Zu den übrigen im Papier angesprochenen Themen gab es keine nennenswerten Wortmeldungen.

Beschränkung der Schätzung variabler Gegenleistungen, wenn die Gegenleistung in Abhängigkeit eines künftigen Marktpreises schwankt

Agendapapier 7H

In diesem Agendapapier wird eine Frage aus den eingegangenen Stellungnahmen erörtert. Dabei geht es darum, ob die Vorschrift in IFRS 15, Schätzungen von variablen Gegenleistungen zu beschränken, nur auf Schwankungen anzuwenden sind, die sich allein aus Schwankungen in Marktpriesen wie beispielsweise Warenpreisen ergeben. Nach IFRS 15 hat ein Unternehmen den Betrag der Gegenleistung zu schätzen, auf den es ein Anrecht hat. Der Stab wies allerdings darauf hin, dass in einigen Fällen die Gegenleistung auch nach Erfüllung der Leistungsverpflichtung noch schwanken kann (beispielsweise bei einem Vertrag über die Lieferung einer Ware zu einem Preis, der auf einem Marktpreis zu einem Zeitpunkt nach der Lieferung basiert). Der Stab ist zu dem Schluss gekommen, dass, sobald das Unternehmen seine Verpflichtung erfüllt hat (in diesem Fall die Lieferung), des Recht des Unternehmens auf Gegenleistung unbedingt ist, sodass das Unternehmen eine Forderung erfassen würde (nach IFRS 9). Die Variabilität, die in IFRS 15 betrachtet wird, beziehe sich nur auf die Leistung eines Unternehmens und nicht auf Schwankungen, die sich allein aus Änderungen in Marktpreisen ergeben.
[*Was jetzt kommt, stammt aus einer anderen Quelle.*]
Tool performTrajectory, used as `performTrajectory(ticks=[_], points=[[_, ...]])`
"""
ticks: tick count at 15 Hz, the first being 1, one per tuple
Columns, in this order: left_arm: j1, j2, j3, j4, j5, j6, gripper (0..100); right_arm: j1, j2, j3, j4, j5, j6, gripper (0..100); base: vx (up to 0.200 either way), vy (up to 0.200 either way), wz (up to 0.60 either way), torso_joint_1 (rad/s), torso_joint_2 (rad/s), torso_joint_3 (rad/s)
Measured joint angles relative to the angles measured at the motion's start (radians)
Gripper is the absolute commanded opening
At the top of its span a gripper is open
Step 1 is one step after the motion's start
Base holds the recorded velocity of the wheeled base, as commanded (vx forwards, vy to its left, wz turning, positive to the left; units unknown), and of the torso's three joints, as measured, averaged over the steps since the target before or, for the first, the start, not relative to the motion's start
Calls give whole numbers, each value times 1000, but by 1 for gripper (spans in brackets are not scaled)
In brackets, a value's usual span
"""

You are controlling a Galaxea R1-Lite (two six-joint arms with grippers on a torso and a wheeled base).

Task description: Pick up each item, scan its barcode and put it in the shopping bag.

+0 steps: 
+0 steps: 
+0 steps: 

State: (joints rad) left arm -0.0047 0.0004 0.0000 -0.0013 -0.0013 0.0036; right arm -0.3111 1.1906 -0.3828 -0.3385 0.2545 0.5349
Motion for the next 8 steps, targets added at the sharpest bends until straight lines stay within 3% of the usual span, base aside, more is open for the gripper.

Der Stab verdeutlicht im Agendapapier, dass die Bestimmung, ob ein Unternehmen zu beurteilen hat, ob ein eingebettetes Derivat in einem Vertrag mit einem Kunden vorliegt und ob die Vorschrift für die Zerlegung in IFRS 9 erfüllt ist, nicht Teil des Umfangs dieser Analyse ist.

Diskussion

Der Board genehmigte die Vorschläge des Stabs. Zu der Analyse des Stabs und seiner Schlussfolgerung bestand grundsätzlich Einigkeit. Man hob hervor, dass es nicht als notwendig erachtet werde, jetzt spezielle Leitlinien dazu herauszugeben.